13 January 2011

Constant Instead of Literal a Best Practice? (1862)

In the 11 January quiz, we asked:

Which of the following statements correctly describe a way to improve the performance, readability or maintainability of this block of code?
BEGIN
   FOR month_index IN 1 .. 12
   LOOP
      UPDATE monthly_sales
         SET pct_of_sales = 100
       WHERE company_id = 10006 
         AND month_number = month_index;
   END LOOP;
END;
We scored as correct the following choice:

"Replace all hard-coded literal values with named constants or function calls."
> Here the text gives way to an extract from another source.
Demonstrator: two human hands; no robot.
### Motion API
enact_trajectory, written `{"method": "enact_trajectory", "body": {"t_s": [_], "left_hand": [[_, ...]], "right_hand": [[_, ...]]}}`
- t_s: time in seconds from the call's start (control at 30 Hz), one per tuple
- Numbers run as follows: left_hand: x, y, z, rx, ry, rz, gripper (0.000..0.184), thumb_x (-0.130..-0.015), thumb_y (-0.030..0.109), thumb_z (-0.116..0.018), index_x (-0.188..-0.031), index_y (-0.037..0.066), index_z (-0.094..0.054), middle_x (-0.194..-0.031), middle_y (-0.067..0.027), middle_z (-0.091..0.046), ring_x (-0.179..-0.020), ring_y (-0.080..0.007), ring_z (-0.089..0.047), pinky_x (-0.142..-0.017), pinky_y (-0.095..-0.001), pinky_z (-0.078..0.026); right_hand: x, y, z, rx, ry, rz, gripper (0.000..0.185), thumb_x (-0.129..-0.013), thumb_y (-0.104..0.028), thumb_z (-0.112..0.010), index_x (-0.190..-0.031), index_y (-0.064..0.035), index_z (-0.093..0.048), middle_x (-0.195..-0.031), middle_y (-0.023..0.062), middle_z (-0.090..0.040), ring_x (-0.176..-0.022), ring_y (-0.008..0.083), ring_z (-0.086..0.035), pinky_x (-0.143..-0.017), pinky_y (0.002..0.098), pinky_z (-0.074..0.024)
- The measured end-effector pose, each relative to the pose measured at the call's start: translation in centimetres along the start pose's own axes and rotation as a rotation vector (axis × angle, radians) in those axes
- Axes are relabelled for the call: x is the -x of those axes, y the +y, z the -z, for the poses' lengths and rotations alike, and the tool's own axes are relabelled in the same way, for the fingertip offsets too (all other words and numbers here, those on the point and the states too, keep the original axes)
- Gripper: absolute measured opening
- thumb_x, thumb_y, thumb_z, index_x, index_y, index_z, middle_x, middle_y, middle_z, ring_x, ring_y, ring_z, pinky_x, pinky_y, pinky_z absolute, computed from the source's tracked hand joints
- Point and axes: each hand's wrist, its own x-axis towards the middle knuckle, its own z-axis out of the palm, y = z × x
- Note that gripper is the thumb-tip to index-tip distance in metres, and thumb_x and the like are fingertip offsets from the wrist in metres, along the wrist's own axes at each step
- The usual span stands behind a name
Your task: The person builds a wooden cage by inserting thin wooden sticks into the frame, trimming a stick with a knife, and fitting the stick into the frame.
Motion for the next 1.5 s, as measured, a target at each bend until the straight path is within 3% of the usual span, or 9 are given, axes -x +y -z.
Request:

Several players did not agree. I will offer one such comment and then open it up for discussion:

While it's generally a good idea to replace magic numbers with sensibly named constants, in the case of month names I feel the month number itself is a very well readable and commonly used name (as in "Quiz for 2011-01-11 Tuesday"). And did you know that even in German we have two names for the first month, namely "Januar" and "JÃnner"? But why is this "AND month_number BETWEEN 1 AND 12" clause there anyway? Unless someone invents more months (e. g. "Tricember") all months in any real world table may be assumed to range between 1 and 12 unless they are null. So I would probably change the statement like UPDATE monthly_sales SET pct_of_sales = percent_in WHERE company_id = company_id_in Yet another point is binding: If you introduce constants, they will be bound where they are used in SQL statements. The literals won't. Binding constants is probably not as good an idea as binding variables. Well these are just my 2 cents.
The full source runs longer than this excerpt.